Our protection is the Lord Almighty and the Iraqi people. If what you have pointed out recurs, then that will be the very last mask to fall off the governing authority’s face.
The military forces linked to Al Maliki’s office have to be returned — after purification — to the ministries of interior and defence, as well as the National Security Authority. This was also agreed upon in the Arbil agreement and initiative.
Is there truly an Iraqi political process and a national partnership in this government?
No, there is no political democratic process in Iraq, as the elections were forged. A large portion of Iraq’s community was marginalised, and the Al Iraqiya bloc was heavily targeted. Many detentions are still taking place against Al Iraqiya and its supporters.
The national partnership is completely non-existent. I will repeat this once again, we have taken part in this government; however, we are not partners.
We took part to prove our good intentions for the sake of the Iraqi people. We are still waiting for the complete partnership to take place through the implementation of the initiative’s nine chapters, including a road map to take Iraq out of the tragic situation it was pushed into.

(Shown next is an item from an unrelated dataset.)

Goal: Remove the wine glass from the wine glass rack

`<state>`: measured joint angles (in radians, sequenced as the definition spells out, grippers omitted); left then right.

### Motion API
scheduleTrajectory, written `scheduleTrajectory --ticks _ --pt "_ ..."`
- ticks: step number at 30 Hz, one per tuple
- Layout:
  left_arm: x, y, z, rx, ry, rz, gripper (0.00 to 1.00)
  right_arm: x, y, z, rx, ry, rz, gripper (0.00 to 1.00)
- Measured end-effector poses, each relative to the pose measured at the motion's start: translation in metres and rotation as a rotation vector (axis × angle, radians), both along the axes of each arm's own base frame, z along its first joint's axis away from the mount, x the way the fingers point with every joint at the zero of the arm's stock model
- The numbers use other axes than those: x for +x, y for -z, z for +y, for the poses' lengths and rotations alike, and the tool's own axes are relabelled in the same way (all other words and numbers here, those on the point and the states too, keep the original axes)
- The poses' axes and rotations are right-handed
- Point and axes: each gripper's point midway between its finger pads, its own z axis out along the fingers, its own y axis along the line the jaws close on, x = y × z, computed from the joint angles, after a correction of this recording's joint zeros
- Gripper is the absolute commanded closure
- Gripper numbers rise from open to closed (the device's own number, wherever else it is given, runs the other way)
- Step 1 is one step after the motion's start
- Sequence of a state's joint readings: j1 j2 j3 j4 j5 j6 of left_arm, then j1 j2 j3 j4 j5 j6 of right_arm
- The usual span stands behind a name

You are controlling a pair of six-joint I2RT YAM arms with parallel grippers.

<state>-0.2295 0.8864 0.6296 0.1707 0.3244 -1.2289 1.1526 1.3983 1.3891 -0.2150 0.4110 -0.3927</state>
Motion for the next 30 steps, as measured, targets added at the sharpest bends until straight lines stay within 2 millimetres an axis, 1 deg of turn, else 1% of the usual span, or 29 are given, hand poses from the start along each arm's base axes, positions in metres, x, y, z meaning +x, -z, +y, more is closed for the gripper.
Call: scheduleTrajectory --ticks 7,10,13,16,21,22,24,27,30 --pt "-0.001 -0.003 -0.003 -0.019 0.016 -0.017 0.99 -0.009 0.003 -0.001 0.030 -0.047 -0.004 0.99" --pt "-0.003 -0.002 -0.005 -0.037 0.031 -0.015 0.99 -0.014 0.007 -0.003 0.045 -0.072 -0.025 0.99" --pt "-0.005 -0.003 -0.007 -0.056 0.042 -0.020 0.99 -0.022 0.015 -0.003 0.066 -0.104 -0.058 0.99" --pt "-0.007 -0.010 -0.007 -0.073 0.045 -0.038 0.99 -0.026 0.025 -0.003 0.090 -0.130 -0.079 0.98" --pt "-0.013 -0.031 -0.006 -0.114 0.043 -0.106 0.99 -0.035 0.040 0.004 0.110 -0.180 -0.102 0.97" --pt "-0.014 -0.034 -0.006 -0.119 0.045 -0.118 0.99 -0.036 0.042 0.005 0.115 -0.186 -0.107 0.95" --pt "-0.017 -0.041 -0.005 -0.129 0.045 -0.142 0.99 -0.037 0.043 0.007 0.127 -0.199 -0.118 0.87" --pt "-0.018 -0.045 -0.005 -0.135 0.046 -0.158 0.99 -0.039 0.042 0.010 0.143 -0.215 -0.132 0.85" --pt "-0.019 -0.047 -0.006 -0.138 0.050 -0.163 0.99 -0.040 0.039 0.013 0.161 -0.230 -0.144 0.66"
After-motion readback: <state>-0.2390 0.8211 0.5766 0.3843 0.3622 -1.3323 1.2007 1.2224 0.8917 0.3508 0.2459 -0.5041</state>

If matters continue as they are now, what will you do? Are there any future plans?
As mentioned earlier, we may call for early elections, or conduct a confidence vote against the prime minister. The political process belongs to the Iraqi people and not to the US, Iran or any other country. We are also studying other peaceful and democratic options.
Do you believe that conducting early elections will solve the problem, especially as the people have become more aware of the ongoings in the government today?
Yes, and I believe that there is no need for a partnership in the future. The winner — whoever that may be — gets to put together the government, and the loser becomes a protected and unoppressed opposition.
Popular polls in different research centres and the people’s demonstrations point clearly to the refusal of Iraqis to politicise religion and sect.
The suppressed protests and demonstrations are further proof of the sad state of affairs in Iraq, especially with its prisons filled with detainees.